EXERCISE REQUIREMENTS: Go through the entries below and copy every line that holds the word "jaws".

LISTED ENTRIES:
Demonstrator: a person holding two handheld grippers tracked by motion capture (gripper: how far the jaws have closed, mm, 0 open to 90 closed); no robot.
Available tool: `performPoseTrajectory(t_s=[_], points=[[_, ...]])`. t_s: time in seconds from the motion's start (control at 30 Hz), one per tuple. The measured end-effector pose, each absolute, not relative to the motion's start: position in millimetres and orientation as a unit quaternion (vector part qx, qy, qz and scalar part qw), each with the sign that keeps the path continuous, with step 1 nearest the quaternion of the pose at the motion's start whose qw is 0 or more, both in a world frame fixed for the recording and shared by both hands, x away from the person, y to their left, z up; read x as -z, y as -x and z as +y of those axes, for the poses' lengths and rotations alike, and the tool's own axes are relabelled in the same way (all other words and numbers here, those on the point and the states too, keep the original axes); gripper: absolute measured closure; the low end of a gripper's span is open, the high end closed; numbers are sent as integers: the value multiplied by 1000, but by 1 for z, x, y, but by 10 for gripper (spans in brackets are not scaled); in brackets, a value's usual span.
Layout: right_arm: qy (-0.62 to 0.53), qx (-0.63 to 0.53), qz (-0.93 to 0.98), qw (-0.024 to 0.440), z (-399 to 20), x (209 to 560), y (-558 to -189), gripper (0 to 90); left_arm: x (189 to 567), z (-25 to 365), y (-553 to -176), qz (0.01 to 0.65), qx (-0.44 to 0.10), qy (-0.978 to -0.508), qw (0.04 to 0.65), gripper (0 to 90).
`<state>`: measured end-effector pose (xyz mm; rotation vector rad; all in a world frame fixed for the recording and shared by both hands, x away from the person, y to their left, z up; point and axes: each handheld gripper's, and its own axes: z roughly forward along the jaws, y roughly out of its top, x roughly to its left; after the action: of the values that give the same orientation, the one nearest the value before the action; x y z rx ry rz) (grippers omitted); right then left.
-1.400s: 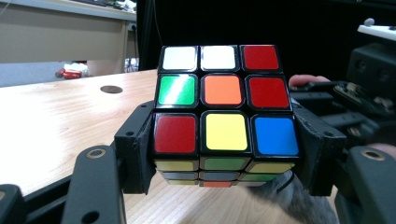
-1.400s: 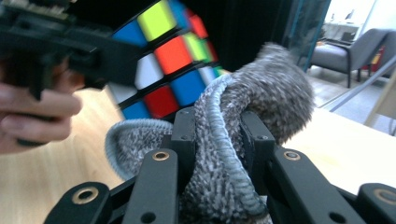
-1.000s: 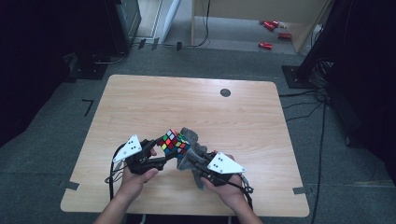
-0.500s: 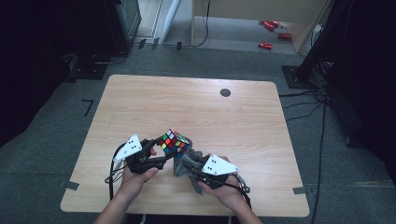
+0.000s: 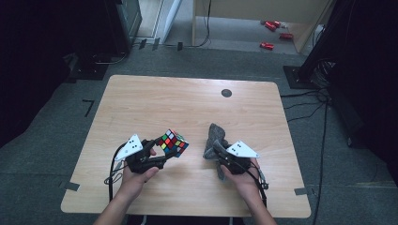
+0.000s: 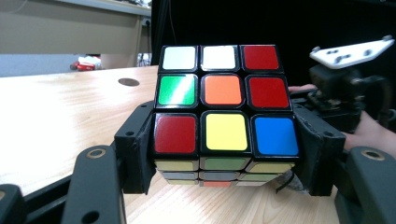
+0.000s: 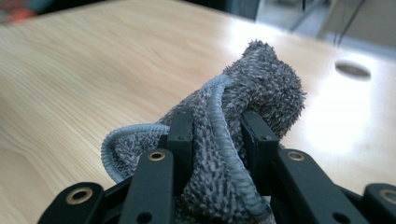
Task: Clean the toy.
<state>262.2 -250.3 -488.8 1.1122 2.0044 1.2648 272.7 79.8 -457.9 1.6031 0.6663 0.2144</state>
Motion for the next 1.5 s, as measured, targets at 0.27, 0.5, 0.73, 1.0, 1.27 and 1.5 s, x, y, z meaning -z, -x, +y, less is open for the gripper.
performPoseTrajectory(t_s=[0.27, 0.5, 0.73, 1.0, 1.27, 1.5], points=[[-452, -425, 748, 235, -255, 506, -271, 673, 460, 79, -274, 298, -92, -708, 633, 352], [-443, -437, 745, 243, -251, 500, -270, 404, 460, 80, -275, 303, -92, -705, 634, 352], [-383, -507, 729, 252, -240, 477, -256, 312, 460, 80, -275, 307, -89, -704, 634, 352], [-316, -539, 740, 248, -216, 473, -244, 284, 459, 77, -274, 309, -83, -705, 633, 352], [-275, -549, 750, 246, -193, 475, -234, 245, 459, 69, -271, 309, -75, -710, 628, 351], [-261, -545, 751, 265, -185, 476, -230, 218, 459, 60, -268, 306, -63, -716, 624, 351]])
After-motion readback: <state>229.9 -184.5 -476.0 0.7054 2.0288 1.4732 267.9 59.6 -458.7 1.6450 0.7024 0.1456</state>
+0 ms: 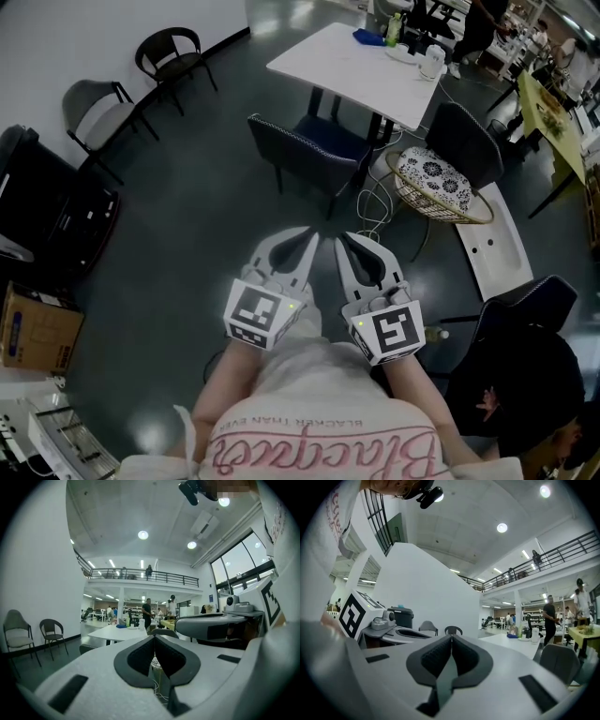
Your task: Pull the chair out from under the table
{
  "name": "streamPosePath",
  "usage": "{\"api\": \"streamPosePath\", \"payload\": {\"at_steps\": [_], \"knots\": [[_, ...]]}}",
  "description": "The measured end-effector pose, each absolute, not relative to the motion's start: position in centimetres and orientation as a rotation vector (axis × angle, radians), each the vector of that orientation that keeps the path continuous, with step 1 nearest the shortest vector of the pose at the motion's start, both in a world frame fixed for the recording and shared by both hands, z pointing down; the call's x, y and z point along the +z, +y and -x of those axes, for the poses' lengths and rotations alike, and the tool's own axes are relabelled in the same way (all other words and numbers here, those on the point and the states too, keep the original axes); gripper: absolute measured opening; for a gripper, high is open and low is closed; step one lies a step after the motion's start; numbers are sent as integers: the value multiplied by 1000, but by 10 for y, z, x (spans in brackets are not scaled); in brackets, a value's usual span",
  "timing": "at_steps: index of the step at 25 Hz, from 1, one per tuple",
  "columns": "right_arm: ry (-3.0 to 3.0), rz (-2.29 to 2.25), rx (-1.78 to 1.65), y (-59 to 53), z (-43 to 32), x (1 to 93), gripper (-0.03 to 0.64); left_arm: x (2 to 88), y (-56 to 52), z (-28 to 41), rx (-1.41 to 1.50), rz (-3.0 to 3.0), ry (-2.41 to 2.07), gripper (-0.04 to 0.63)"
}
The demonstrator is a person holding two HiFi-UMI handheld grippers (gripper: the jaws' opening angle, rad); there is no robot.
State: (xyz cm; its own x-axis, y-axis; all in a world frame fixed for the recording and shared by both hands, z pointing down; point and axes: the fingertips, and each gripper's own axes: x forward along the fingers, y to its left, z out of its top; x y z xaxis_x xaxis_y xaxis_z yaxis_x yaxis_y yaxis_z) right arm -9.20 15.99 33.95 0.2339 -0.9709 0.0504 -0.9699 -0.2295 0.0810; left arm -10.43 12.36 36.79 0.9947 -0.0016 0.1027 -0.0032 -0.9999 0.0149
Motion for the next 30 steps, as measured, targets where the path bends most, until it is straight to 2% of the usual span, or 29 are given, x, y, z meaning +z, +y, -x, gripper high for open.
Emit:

ANSWER TO THE EXERCISE:
Demonstrator: a person holding two handheld grippers tracked by motion capture (gripper: how far the jaws have closed, mm, 0 open to 90 closed); no robot.
`<state>`: measured end-effector pose (xyz mm; rotation vector rad; all in a world frame fixed for the recording and shared by both hands, x away from the person, y to their left, z up; point and axes: each handheld gripper's, and its own axes: z roughly forward along the jaws, y roughly out of its top, x roughly to its left; after the action: of the values that give the same orientation, the one nearest the value before the action; x y z rx ry rz) (grippers omitted); right then left.
The demonstrator is a person holding two HiFi-UMI handheld grippers (gripper: the jaws' opening angle, rad); there is no robot.

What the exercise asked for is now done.